Заперлась, прижалась к двери ней спиной и стояла так минут пять, тяжело, словно после бега, дыша. С Вельдом такие фокусы не проходили, вспомнила вдруг. Вельд бы уже ломился в дверь, да и так орать он бы ей не позволил, одним своим окриком заглушил бы ее долгие тирады. Но Вельд был мертв, а то, что с тех пор было предоставлено в ее распоряжение, ни на секунду не могло сравниться с покойным мужем. Не придет, подумала Ада, не придет он за мной. И не станет стучать, и кричать не станет, звать, пытаться вытащить отсюда, чтобы встряхнуть за плечи, вперится взглядом в глаза, подминая мою волю, не придет, чтобы ударить, не придет, чтобы встать на колени, обнять мои ноги и просить прощения. Ни на что его не хватит, глупого мальчишки. И не вопрос даже, чем она его так зацепила, вопрос, ей-то зачем эта спокойная, пенсионная семейная жизнь? Ей, еще не такой старой, не такой уставшей, зачем это подобие мужчины?

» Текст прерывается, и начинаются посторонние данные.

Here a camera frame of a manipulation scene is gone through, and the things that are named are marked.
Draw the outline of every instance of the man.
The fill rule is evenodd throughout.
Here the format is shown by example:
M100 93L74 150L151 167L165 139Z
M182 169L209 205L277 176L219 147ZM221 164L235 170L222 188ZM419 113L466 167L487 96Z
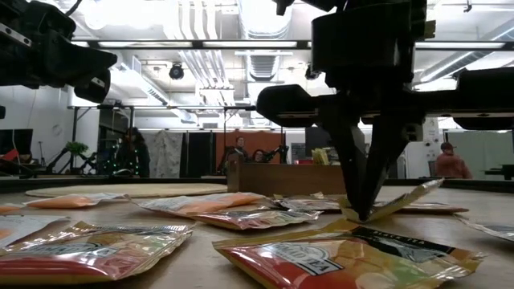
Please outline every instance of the man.
M435 161L435 175L437 177L454 177L471 179L473 176L466 163L454 154L454 146L449 142L441 144L443 153Z

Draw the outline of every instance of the table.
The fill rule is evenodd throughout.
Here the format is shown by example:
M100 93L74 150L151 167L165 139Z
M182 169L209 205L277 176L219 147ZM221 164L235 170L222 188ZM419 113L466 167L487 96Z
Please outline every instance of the table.
M380 200L391 199L412 187L384 187L379 195ZM0 195L0 203L22 202L37 199L21 193ZM471 220L481 222L514 223L514 194L484 193L476 191L460 191L456 189L440 189L422 199L438 201L467 207L470 212L463 215ZM125 225L175 225L191 224L190 220L169 218L143 210L134 204L117 202L100 204L97 207L83 210L36 210L23 209L23 214L53 214L72 217L72 222L60 222L50 225L39 235L53 230L61 230L75 221L83 220L91 223L125 224ZM227 238L245 238L257 235L283 234L292 231L310 230L322 227L341 216L339 214L323 214L320 220L312 224L287 226L272 230L253 232L233 232L205 224L194 229L193 236L174 251L168 258L162 259L153 269L146 273L121 280L115 283L95 285L95 288L123 289L188 289L188 288L262 288L256 281L247 276L228 260L223 258L212 247L213 241ZM445 283L442 288L510 288L514 284L514 242L492 237L465 226L454 217L402 215L378 220L369 227L384 230L393 234L402 234L414 238L423 238L431 242L456 246L468 250L489 253L490 256L480 265L473 275L454 282ZM19 287L2 287L11 289Z

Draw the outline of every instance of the printed label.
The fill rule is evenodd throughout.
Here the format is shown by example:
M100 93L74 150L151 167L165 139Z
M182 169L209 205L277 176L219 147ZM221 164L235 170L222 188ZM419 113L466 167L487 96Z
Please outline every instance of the printed label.
M20 250L12 254L31 254L31 255L63 255L63 254L86 254L97 258L108 257L116 253L118 249L106 247L98 243L73 243L63 245L40 245Z
M263 248L305 270L312 276L344 269L343 266L329 259L330 255L325 249L316 246L283 242L266 245Z
M384 233L365 227L358 227L352 230L352 235L366 241L368 245L384 253L405 258L415 263L424 263L435 258L441 258L454 250L454 248L449 246Z

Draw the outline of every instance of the curtain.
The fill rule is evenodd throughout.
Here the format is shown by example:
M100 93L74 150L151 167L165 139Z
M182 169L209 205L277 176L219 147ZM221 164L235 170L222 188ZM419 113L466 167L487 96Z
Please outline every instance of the curtain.
M143 133L150 154L151 178L179 178L182 134L161 130Z

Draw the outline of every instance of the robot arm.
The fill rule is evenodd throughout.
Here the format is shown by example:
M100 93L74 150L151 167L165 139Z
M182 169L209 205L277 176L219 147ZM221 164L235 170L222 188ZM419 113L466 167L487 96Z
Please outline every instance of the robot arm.
M292 4L273 0L280 14ZM305 0L337 12L312 21L312 69L337 94L311 97L299 85L265 88L256 109L284 127L325 129L341 161L346 193L360 219L410 141L422 140L427 116L451 116L465 129L512 129L514 68L464 71L454 91L415 92L414 43L424 40L426 0ZM359 120L373 124L365 155Z

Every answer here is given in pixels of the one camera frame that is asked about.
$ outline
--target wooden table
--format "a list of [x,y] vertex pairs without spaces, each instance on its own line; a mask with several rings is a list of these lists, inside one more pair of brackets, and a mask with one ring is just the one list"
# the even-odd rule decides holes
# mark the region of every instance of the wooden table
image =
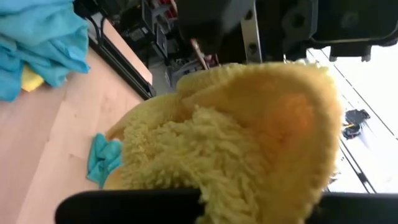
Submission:
[[[105,34],[141,75],[152,75],[112,26]],[[96,189],[86,179],[91,140],[142,99],[90,49],[86,75],[71,74],[61,88],[47,85],[0,102],[0,223],[53,223],[58,204]]]

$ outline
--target blue cloth
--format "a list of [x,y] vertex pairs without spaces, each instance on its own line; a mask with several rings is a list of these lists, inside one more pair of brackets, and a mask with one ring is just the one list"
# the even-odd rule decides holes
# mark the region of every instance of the blue cloth
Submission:
[[0,100],[18,96],[24,63],[59,87],[71,71],[88,73],[87,53],[88,24],[72,0],[1,1]]
[[88,156],[87,178],[96,182],[101,189],[110,173],[122,165],[121,149],[121,142],[107,142],[103,134],[95,136]]

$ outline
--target fuzzy fabric
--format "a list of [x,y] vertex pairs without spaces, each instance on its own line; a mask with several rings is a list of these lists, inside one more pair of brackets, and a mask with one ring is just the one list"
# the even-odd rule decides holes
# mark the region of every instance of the fuzzy fabric
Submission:
[[225,65],[133,108],[107,133],[124,165],[106,189],[196,187],[197,223],[303,223],[333,173],[342,110],[327,70]]

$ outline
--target black machine part
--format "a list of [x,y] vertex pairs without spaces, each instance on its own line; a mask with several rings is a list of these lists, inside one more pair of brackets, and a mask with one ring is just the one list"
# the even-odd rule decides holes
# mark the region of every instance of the black machine part
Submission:
[[370,118],[365,110],[349,110],[345,115],[348,125],[343,130],[343,136],[346,139],[353,139],[359,136],[362,131],[362,124]]
[[[247,35],[239,22],[252,4],[248,0],[177,1],[181,33],[196,38],[205,54],[222,55],[220,49],[243,47],[242,38],[229,36],[239,31]],[[327,46],[331,46],[332,61],[337,57],[369,61],[373,45],[391,46],[398,39],[395,0],[257,0],[255,10],[262,61],[297,60],[305,58],[308,48]]]
[[[194,223],[204,214],[197,189],[94,191],[63,201],[56,224]],[[398,195],[325,193],[308,224],[396,224]]]

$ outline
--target black object
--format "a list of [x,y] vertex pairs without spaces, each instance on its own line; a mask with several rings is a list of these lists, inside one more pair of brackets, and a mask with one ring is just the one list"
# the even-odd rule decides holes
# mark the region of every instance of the black object
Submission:
[[398,195],[327,193],[307,224],[393,224],[398,222]]
[[142,0],[121,14],[116,30],[127,44],[138,52],[155,40],[154,21],[148,3]]
[[102,25],[104,19],[101,20],[101,27],[98,28],[96,22],[91,18],[93,14],[100,10],[98,6],[93,1],[82,0],[76,0],[73,5],[76,14],[80,17],[88,18],[96,29],[97,42],[90,38],[90,47],[105,60],[105,62],[108,63],[143,100],[148,100],[155,96],[156,92],[152,85],[139,74],[106,35],[103,34]]
[[[239,22],[251,4],[242,0],[177,1],[182,34],[196,38],[205,54],[220,57],[220,49],[233,54],[230,49],[243,42],[237,37],[229,38],[236,40],[233,43],[222,40],[239,35]],[[331,46],[330,60],[362,57],[368,61],[372,45],[390,46],[398,39],[398,1],[393,0],[257,0],[256,11],[264,61],[283,61],[284,56],[297,60],[305,57],[308,48],[327,46]]]
[[113,16],[127,9],[130,0],[96,0],[96,2],[107,15]]
[[[74,195],[55,213],[56,224],[194,223],[204,213],[195,189],[94,191]],[[398,195],[325,193],[308,224],[396,224]]]
[[176,59],[186,59],[193,55],[192,44],[189,40],[183,40],[181,37],[180,29],[175,26],[170,32],[166,34],[167,40],[174,40],[177,44],[175,52],[169,52],[167,55],[166,65],[169,65],[169,61]]
[[353,139],[361,134],[362,123],[370,118],[365,110],[349,110],[346,112],[346,122],[348,127],[343,130],[346,139]]
[[167,58],[165,32],[153,18],[152,9],[145,0],[141,0],[140,4],[124,11],[114,25],[143,62],[148,62],[152,56],[159,56],[164,60]]
[[191,224],[204,213],[195,189],[94,191],[74,195],[55,212],[56,224]]

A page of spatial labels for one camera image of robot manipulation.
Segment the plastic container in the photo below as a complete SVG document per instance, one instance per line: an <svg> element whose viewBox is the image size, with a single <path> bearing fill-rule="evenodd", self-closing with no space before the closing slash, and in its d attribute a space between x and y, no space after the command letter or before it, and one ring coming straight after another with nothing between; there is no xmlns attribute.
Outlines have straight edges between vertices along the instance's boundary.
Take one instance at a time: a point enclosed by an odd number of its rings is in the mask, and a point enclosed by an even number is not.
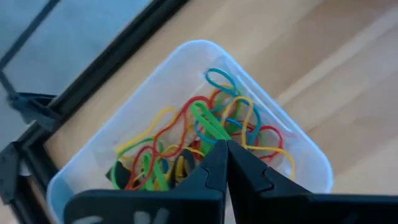
<svg viewBox="0 0 398 224"><path fill-rule="evenodd" d="M328 159L317 145L221 47L207 40L195 40L175 49L51 180L47 204L54 219L62 222L65 204L73 195L88 189L112 189L105 173L116 160L116 146L141 133L161 109L168 106L179 109L192 96L208 96L214 88L207 83L203 72L210 67L229 73L242 95L253 99L263 124L281 131L284 149L295 159L294 181L312 192L328 193L333 185L333 174ZM225 83L221 75L211 78ZM154 132L171 119L170 114ZM276 146L277 137L270 131L266 133L267 142ZM179 133L169 134L170 141L177 142L178 138ZM289 161L282 155L278 155L271 166L284 175L290 172ZM226 223L233 222L230 202L226 209Z"/></svg>

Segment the black metal frame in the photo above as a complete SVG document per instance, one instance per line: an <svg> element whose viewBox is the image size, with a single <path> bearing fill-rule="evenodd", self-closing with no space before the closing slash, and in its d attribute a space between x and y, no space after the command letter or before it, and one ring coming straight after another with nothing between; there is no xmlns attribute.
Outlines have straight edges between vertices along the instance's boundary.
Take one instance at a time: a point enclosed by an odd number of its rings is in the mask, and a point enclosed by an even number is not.
<svg viewBox="0 0 398 224"><path fill-rule="evenodd" d="M53 4L56 2L58 1L50 1L47 5L51 4L55 7ZM49 110L59 114L54 131L48 131L35 121L18 140L10 143L8 147L11 147L11 151L14 152L7 154L2 151L0 153L0 196L4 203L11 206L20 223L49 223L49 220L38 206L28 181L25 177L9 175L12 172L8 164L14 164L15 160L17 162L20 159L25 160L34 182L45 197L47 186L58 171L44 148L46 140L186 2L187 0L152 1L93 63L47 106ZM10 51L15 55L18 50Z"/></svg>

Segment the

Закрытые глаза смотрели за веки, сквозь веки, и видели его глупое лицо, и она тихо рассмеялась, так чтобы если что, было похоже на всхлипывание, и удивилась сама своему смеху и своей предусмотрительности. Что ей за дело, разве важно, что он там подумает, но накидывать на любое свое чувство маскировочную сетку давно стало ее потребностью, ее профессиональным достижением. Иногда эмоции оказывались слишком сильными, слишком непредсказуемыми, чтобы она могла контролировать их или успевать что-то исправить, но каждый такой эпизод она считала своим личным поражением. С чужими людьми она как могла старалась не быть самой собой, и то, что Дима неожиданно, по ей самой неведомой причине, оказался среди тех, при ком нужно притворяться, о многом говорило.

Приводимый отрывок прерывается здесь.